● **Exercise**: Exactly as it appears, restate the whole listing.
──────── Data section
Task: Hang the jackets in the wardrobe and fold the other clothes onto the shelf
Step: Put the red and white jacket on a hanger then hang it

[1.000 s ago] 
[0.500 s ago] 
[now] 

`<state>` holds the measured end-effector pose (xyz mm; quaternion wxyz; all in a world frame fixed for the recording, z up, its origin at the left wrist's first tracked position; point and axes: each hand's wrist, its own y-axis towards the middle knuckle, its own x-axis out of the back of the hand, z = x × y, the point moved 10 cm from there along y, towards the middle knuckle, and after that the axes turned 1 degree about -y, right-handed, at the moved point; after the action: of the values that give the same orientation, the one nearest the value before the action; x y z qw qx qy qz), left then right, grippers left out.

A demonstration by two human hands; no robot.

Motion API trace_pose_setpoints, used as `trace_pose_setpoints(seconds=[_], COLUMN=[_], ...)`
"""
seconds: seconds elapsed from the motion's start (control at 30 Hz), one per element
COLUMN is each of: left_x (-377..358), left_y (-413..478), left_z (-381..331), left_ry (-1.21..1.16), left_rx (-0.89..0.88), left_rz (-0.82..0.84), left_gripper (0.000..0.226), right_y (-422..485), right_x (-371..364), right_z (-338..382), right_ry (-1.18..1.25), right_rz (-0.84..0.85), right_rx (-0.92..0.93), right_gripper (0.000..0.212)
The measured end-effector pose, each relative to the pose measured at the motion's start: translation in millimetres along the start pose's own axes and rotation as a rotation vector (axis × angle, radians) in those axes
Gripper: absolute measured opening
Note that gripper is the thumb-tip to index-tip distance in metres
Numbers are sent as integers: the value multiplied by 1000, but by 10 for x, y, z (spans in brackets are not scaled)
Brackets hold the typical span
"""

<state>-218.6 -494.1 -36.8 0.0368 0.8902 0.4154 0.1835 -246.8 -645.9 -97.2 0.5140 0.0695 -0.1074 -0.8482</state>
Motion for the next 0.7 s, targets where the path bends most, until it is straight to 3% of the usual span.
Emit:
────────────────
● **Task result**:
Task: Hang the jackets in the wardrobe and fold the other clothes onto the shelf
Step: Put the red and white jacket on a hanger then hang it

[1.000 s ago] 
[0.500 s ago] 
[now] 

`<state>` holds the measured end-effector pose (xyz mm; quaternion wxyz; all in a world frame fixed for the recording, z up, its origin at the left wrist's first tracked position; point and axes: each hand's wrist, its own y-axis towards the middle knuckle, its own x-axis out of the back of the hand, z = x × y, the point moved 10 cm from there along y, towards the middle knuckle, and after that the axes turned 1 degree about -y, right-handed, at the moved point; after the action: of the values that give the same orientation, the one nearest the value before the action; x y z qw qx qy qz), left then right, grippers left out.

A demonstration by two human hands; no robot.

Motion API trace_pose_setpoints, used as `trace_pose_setpoints(seconds=[_], COLUMN=[_], ...)`
"""
seconds: seconds elapsed from the motion's start (control at 30 Hz), one per element
COLUMN is each of: left_x (-377..358), left_y (-413..478), left_z (-381..331), left_ry (-1.21..1.16), left_rx (-0.89..0.88), left_rz (-0.82..0.84), left_gripper (0.000..0.226), right_y (-422..485), right_x (-371..364), right_z (-338..382), right_ry (-1.18..1.25), right_rz (-0.84..0.85), right_rx (-0.92..0.93), right_gripper (0.000..0.212)
The measured end-effector pose, each relative to the pose measured at the motion's start: translation in millimetres along the start pose's own axes and rotation as a rotation vector (axis × angle, radians) in those axes
Gripper: absolute measured opening
Note that gripper is the thumb-tip to index-tip distance in metres
Numbers are sent as integers: the value multiplied by 1000, but by 10 for x, y, z (spans in brackets are not scaled)
Brackets hold the typical span
"""

<state>-218.6 -494.1 -36.8 0.0368 0.8902 0.4154 0.1835 -246.8 -645.9 -97.2 0.5140 0.0695 -0.1074 -0.8482</state>
Motion for the next 0.7 s, targets where the path bends most, until it is straight to 3% of the usual span.
Emit:

Fully answered, the exercise is complete.